Find the line with "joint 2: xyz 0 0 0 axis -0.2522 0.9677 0" and the line with "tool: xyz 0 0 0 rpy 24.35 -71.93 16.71" in the entries below; output exactly those two lines, every line between them, and no others.

Segment Start: Records supplied

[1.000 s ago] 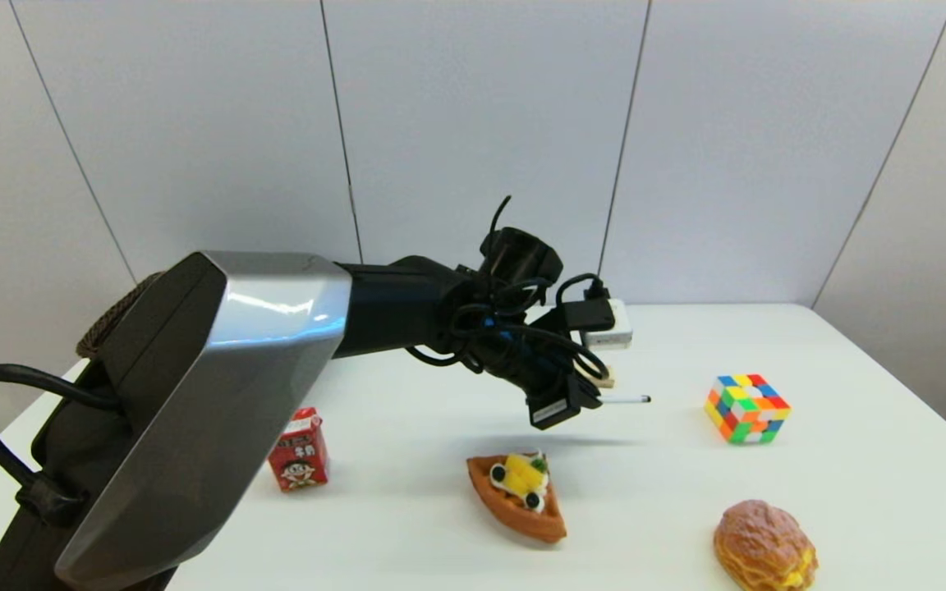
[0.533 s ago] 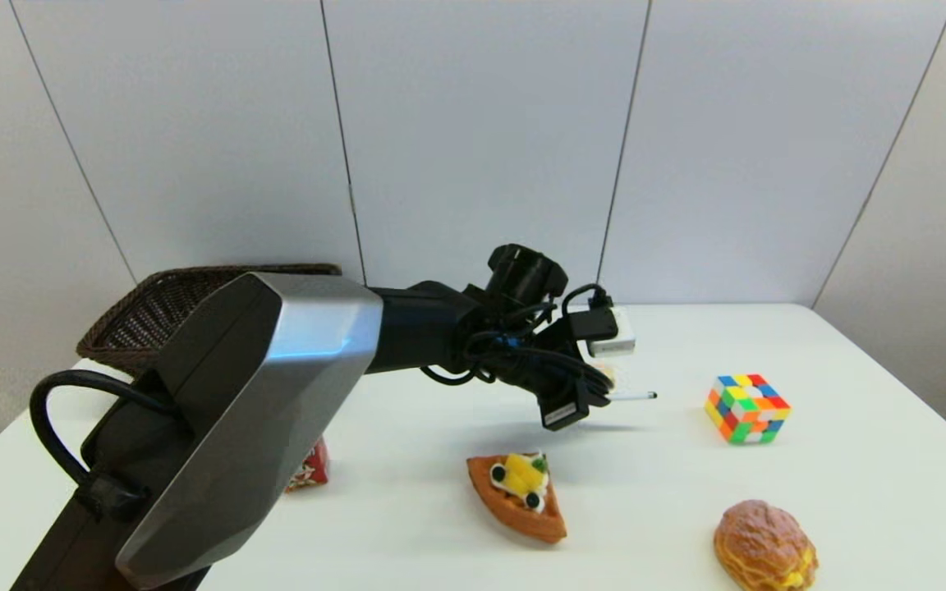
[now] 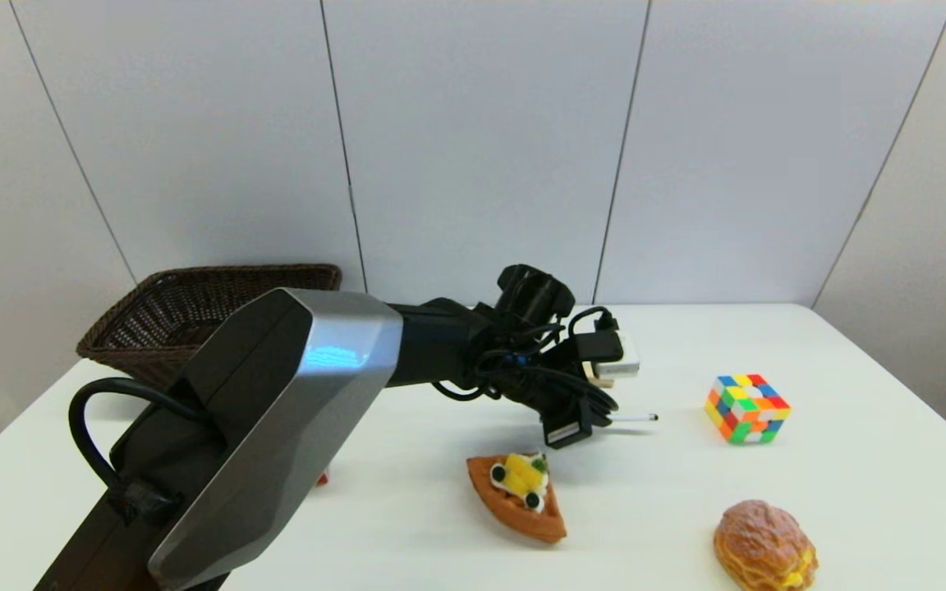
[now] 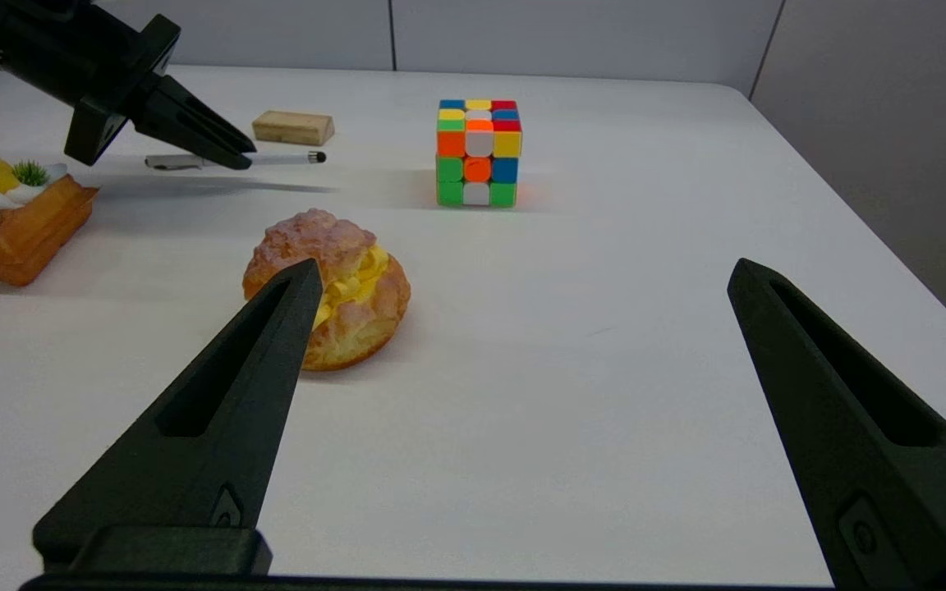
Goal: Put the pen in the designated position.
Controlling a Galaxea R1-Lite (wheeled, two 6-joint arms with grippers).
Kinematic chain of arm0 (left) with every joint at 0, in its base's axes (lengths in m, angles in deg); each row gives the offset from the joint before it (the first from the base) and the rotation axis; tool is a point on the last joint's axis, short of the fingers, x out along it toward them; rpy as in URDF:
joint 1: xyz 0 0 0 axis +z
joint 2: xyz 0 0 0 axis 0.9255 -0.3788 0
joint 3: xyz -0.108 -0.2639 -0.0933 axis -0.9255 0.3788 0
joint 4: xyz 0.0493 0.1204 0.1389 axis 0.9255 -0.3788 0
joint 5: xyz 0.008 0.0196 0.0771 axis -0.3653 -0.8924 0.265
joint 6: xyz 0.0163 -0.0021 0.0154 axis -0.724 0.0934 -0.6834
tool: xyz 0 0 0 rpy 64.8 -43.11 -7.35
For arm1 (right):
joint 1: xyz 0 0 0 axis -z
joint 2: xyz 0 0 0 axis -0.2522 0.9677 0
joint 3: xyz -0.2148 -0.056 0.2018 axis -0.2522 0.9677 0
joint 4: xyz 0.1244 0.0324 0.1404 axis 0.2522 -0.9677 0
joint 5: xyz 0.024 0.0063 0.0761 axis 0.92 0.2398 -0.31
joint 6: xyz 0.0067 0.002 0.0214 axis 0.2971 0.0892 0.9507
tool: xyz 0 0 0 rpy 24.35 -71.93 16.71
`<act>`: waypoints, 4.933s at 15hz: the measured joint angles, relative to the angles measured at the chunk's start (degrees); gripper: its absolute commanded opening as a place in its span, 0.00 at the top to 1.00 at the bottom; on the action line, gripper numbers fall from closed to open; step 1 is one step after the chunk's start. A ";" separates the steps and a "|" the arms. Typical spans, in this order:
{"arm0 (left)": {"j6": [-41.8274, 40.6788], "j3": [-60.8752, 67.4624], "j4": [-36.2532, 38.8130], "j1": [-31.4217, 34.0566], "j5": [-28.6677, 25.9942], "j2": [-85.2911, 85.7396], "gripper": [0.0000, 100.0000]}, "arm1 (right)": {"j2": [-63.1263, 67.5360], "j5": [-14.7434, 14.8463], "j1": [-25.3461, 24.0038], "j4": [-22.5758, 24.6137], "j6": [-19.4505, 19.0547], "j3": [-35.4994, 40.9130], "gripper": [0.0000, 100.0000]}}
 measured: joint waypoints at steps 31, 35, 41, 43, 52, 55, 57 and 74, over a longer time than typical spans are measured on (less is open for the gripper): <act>-7.03 -0.35 6.07 1.89 1.41 -2.04 1.00 | 0.00 0.02 0.00 0.00 -0.02 0.00 0.00; -7.14 -0.35 6.01 2.23 1.41 -2.04 0.00 | 0.00 0.00 0.00 -0.02 -0.02 0.00 0.00; -7.17 -0.35 5.73 2.36 1.71 -1.23 0.00 | 0.00 0.00 0.00 0.00 -0.02 0.00 0.00; -7.14 -0.35 4.33 2.43 2.60 0.28 0.00 | 0.00 0.02 0.00 0.00 0.00 0.00 0.00; -4.22 1.72 -13.78 7.61 9.42 23.47 0.00 | 0.00 0.00 0.00 0.00 -0.02 0.00 0.00; 0.77 10.23 -14.63 10.97 10.34 36.44 0.00 | 0.00 0.00 0.00 0.00 -0.05 0.00 0.00; 5.80 19.19 -14.03 12.46 10.81 45.95 0.00 | 0.00 0.00 0.00 -0.02 -0.05 0.00 0.00; 34.65 94.68 16.38 41.18 10.09 120.30 0.00 | 0.00 0.02 0.00 0.00 0.00 0.00 0.00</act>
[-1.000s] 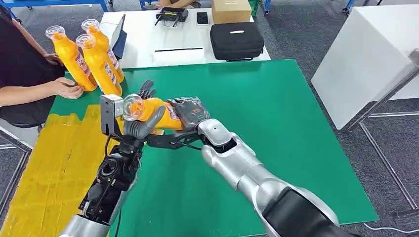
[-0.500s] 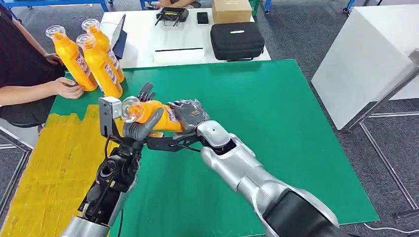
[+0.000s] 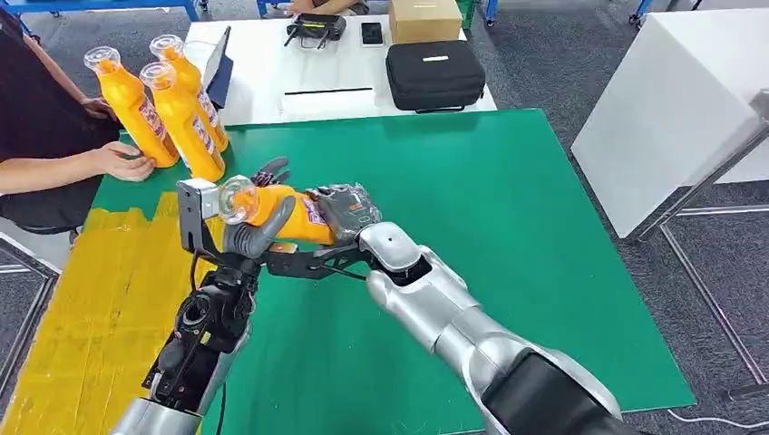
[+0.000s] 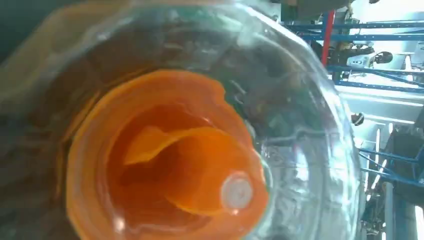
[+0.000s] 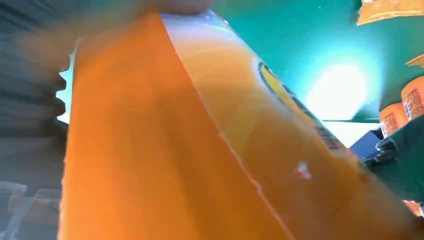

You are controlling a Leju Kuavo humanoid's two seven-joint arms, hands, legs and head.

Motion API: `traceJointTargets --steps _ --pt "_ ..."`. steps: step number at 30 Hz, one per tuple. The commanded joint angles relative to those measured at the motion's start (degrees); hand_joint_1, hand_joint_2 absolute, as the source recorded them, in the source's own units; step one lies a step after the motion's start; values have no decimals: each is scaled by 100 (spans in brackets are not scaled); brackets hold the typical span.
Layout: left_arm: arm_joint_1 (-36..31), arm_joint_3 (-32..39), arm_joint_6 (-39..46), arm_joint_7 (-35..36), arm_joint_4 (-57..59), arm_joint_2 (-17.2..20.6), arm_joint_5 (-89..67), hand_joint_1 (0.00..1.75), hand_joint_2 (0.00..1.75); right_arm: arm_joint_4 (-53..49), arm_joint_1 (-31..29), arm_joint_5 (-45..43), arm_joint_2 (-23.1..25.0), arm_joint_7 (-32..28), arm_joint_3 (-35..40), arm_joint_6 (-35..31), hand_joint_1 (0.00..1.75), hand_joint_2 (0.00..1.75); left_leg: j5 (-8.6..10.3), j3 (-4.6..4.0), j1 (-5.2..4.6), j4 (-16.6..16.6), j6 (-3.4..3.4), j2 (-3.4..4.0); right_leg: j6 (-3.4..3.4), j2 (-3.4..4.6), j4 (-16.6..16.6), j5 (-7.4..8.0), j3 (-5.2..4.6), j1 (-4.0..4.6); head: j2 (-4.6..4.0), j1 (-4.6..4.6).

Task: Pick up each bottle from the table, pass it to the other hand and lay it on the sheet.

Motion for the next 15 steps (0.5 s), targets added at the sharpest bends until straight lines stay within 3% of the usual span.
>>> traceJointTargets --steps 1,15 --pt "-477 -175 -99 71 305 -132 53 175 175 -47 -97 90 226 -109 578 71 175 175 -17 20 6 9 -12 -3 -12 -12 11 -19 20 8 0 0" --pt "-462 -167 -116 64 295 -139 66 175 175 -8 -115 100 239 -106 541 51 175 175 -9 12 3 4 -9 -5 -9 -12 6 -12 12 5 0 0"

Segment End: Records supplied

• **Response to this task**
joint 2: xyz 0 0 0 axis -0.2522 0.9677 0
joint 3: xyz -0.2148 -0.056 0.2018 axis -0.2522 0.9677 0
joint 4: xyz 0.1244 0.0324 0.1404 axis 0.2522 -0.9677 0
joint 5: xyz 0.024 0.0063 0.0761 axis 0.92 0.2398 -0.31
joint 6: xyz 0.0067 0.002 0.0214 axis 0.2971 0.0892 0.9507
tool: xyz 0 0 0 rpy 24.35 -71.93 16.71

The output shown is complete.